No hace falta leer a Ilan Pappé o sumergirse en el trabajo de archivo de Ariella Azoulay (dos prominentes judíxs antisionistas) para entender el genocidio como proyecto político fundacional desde 1948, hace falta sólo abrir un mapa para leer la trazabilidad de la cartografía del despojo. Tan sólo en los últimos cincuenta años Israel se ha apropiado de más de 138,000 hectáreas palestinas, ha demolido cerca de 71,000 viviendas y estructuras, ha incentivado el incremento exponencial de asentamientos y colonos ilegales, a través de la construcción masiva de proyectos de vivienda pública y privada que a la fecha auspician a más de 700,000 colonos que viven en la Cisjordania ocupada, incluida Jerusalén Oriental. Sin mencionar todos las herramientas y dispositivos arquitectónicos-espaciales que han sido claves para el apartheid, la administración jurídico-política y la gestión biopolítica de la población y el territorio. Decía el prisionero político Muhammad Al-Ardah que la demolición de las viviendas tiene un rol psicológico devastador, de re-edición de la violencia en esta cartografía del borramiento y en el genocidio como proyecto político.
No hay ningún entramado de violencia colonial que ejemplifique mejor el significado del colonialismo de población que el Estado de Israel en relación al territorio palestino. La “judaización” del territorio palestino es constituyente del genocidio como proyecto político del sionismo.
El connotado concepto de deterrence (cuyo origen etimológico significa persuadir por medio del terror) —que hoy forma parte abierta no sólo de la discusión pública, sino del lenguaje asqueroso de los ministerios, de las semánticas institucionales, militaristas, e incluso de los servicios de inteligencia del Mossad, Shabak, Aman y de las políticas de seguridad nacional— exhibe muy bien el rol del genocidio. En la política de la desmemoria no basta con el genocidio, no es el genocidio por el genocidio, hay que espectacularizar el genocidio, es el genocidio un instrumento pedagógico para ejemplarizar no sólo la violencia colonial, sino el dispositivo para ejemplarizar una verdad histórica. Una verdad histórica construida como monumento estatal del sionismo, que opera de espaldas al judaísmo, al pueblo judío, a los pueblos semitas, a la población jázara, a la población israelita. Hago esta última acotación por la instrumentalización histórica de la narrativa del antisemitismo para cancelar cualquier gesto de solidaridad y denuncia contra el genocidio palestino. La solidaridad y la lucha con y por el pueblo palestino abraza a los pueblos semitas, es prosemita. ¿Cómo no va a abrazar a los pueblos semitas (todos) siendo el pueblo palestino tambien un pueblo semita? En un ejercicio de responsabilidad histórica con los pueblos víctimas del antisemitismo, es fundamental y urgente sacar ese concepto de este escenario. Esta es una solidaridad y un movimiento de lucha fundamentalmente anticolonial y antisionista, en contra del proyecto colonial, fascista, necropolítico y deshumanizante que ha representado históricamente desde su fundación el sionismo y el Estado de Israel, punto.
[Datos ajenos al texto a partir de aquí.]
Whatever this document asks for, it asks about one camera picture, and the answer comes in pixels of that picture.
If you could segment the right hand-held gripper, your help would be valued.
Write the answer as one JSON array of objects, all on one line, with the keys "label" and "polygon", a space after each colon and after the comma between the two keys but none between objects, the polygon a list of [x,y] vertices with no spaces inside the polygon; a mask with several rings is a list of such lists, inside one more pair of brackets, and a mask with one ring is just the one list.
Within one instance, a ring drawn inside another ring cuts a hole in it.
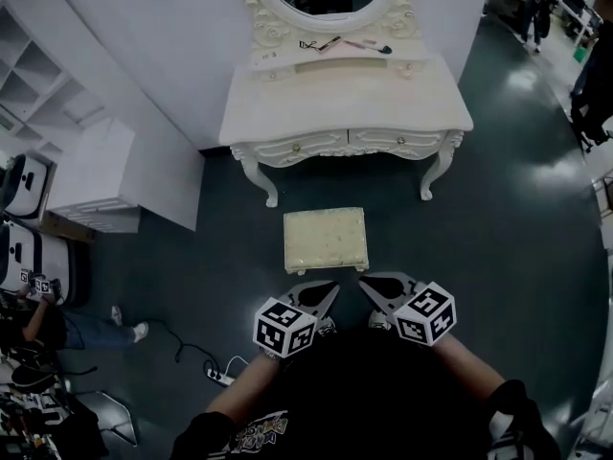
[{"label": "right hand-held gripper", "polygon": [[[362,275],[358,284],[378,311],[391,314],[391,323],[402,339],[432,347],[457,324],[454,296],[435,282],[415,296],[417,281],[398,271]],[[398,308],[398,298],[409,296]]]}]

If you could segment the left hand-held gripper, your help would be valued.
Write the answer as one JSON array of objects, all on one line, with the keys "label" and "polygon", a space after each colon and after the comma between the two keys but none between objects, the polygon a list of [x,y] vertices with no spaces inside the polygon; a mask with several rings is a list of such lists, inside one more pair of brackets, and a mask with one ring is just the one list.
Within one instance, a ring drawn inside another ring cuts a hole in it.
[{"label": "left hand-held gripper", "polygon": [[289,292],[290,299],[302,310],[268,298],[255,314],[253,342],[280,358],[305,350],[312,344],[317,318],[329,314],[339,290],[340,285],[334,281],[307,282],[294,287]]}]
La noción de guerra se circunscribe a la construcción de los Estados Nación y los imperios; por tanto, editorializar el genocidio como un “conflicto bilateral” no solamente refrenda la maquinaria de desinformación sionista, sino que termina funcionando como un capital político del sionismo para profundizar el genocidio y conquistar con la opinión publica internacional la legitimidad de su islamofobia y sus necropolíticas.
Volvemos con la pregunta primaria, ¿la gente sabe? Sí, la gente sabe, sólo que, dentro de las tramas de la abominable moral mediática y la empatía selectiva, Palestina es un (no) lugar, un espacio de excepción dentro de la cartografía de los derechos humanos y de las gramáticas del derecho internacional. Bajo el régimen colonial de la modernidad, la contraseña para entrar a la cartografía de los derechos humanos depende del régimen binario de la “legalidad” vs “ilegalidad”, como única forma de existir universalmente frente al derecho. Bajo esa premisa la maquinaria de desinformación sionista y la islamofobia occidentalocéntrica han hecho del pueblo palestino una colectividad de una profunda ilegalidad histórica.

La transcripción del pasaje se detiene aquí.